I breathed out, let my head hang forward, brushed away more of the tears. I said, “I’d tell her people aren’t all good or all bad. You can love someone because of the good in them for a while and maybe not see the bad. Especially if they’re working at hiding it from you, if they act like they love you too. I’d tell her it wasn’t her fault.”
Bridget let me cry. Held out the box of tissues when mine got all soaked.
“How do I stop feeling so bad all the time?” I asked.
“Let’s make a plan for that. How was your anxiety level with Nico when you panicked—on a scale from one to ten?”

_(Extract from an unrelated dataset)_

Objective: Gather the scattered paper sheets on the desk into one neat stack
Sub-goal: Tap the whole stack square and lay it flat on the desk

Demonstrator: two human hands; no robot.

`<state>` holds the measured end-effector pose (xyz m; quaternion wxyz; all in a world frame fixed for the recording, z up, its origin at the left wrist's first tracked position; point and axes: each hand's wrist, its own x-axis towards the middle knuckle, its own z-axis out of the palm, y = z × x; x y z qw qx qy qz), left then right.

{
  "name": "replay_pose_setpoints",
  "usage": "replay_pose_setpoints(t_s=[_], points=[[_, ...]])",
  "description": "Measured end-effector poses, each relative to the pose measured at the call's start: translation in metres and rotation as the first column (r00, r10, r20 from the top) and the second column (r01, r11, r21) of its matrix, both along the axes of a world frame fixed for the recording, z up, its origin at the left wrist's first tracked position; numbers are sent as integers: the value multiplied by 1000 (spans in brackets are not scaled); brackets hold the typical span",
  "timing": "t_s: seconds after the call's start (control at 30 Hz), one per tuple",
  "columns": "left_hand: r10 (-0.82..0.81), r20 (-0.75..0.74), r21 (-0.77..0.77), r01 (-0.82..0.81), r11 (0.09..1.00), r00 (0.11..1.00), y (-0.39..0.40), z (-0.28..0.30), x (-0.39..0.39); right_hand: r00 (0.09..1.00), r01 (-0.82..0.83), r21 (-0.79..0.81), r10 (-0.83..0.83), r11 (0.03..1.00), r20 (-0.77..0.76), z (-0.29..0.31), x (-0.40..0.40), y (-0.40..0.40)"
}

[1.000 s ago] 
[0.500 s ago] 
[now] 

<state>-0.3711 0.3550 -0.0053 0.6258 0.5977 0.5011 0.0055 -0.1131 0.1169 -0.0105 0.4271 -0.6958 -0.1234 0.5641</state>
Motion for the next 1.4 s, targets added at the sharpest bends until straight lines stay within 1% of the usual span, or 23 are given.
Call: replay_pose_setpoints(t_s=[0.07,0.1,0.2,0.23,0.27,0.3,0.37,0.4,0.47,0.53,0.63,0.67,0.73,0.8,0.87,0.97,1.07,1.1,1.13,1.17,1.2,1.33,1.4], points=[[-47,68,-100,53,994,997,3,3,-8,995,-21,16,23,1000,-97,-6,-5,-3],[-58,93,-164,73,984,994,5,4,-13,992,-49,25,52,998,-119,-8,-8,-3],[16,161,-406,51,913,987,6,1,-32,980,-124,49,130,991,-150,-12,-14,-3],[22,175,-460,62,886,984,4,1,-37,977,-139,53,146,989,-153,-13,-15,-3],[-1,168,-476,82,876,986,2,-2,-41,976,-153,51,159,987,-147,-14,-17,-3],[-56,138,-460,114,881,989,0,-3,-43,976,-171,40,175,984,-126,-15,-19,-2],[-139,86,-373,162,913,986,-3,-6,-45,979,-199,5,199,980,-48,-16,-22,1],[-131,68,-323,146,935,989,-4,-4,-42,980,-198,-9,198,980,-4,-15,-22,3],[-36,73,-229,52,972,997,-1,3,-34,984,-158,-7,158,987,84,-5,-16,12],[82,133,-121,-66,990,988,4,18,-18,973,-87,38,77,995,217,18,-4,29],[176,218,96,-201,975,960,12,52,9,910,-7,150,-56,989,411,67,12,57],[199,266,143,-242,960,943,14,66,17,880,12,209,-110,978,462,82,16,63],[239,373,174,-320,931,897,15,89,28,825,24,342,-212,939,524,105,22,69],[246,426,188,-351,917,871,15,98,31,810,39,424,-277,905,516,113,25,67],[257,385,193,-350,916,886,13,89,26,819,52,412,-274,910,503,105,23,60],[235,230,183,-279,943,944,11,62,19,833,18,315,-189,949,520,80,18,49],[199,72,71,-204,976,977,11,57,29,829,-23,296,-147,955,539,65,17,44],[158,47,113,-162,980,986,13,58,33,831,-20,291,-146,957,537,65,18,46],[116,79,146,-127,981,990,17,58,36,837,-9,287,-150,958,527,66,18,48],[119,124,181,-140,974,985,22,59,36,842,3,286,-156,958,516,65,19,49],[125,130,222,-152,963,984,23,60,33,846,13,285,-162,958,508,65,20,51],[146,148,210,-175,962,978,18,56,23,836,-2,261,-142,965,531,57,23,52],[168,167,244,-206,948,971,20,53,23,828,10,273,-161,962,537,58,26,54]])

“Like a seven. But the week before with Quin it was a nine and I was afraid it was going to be like that again.”
“Can you stop at five?” she asked. “Are there actions that don’t push your anxiety level higher?”
“Yeah, making out was great…oh, you mean really stop at five?”
I couldn’t imagine wanting to stop that night in the hotel, except for the fear and hurting Nico. How did a person do that? Any time action stopped in the past it was the other person stopping.
Bridget had both feet on the floor, hands resting on the arms of her chair, no clipboard or notebook or anything. I thought therapists always had those. But she was just sitting, open and relaxed. I uncrossed my arms and tried to breathe more evenly.
“Does Nico know what happened?” she asked. “Can you ask to keep things at a level where you’re never above a five?”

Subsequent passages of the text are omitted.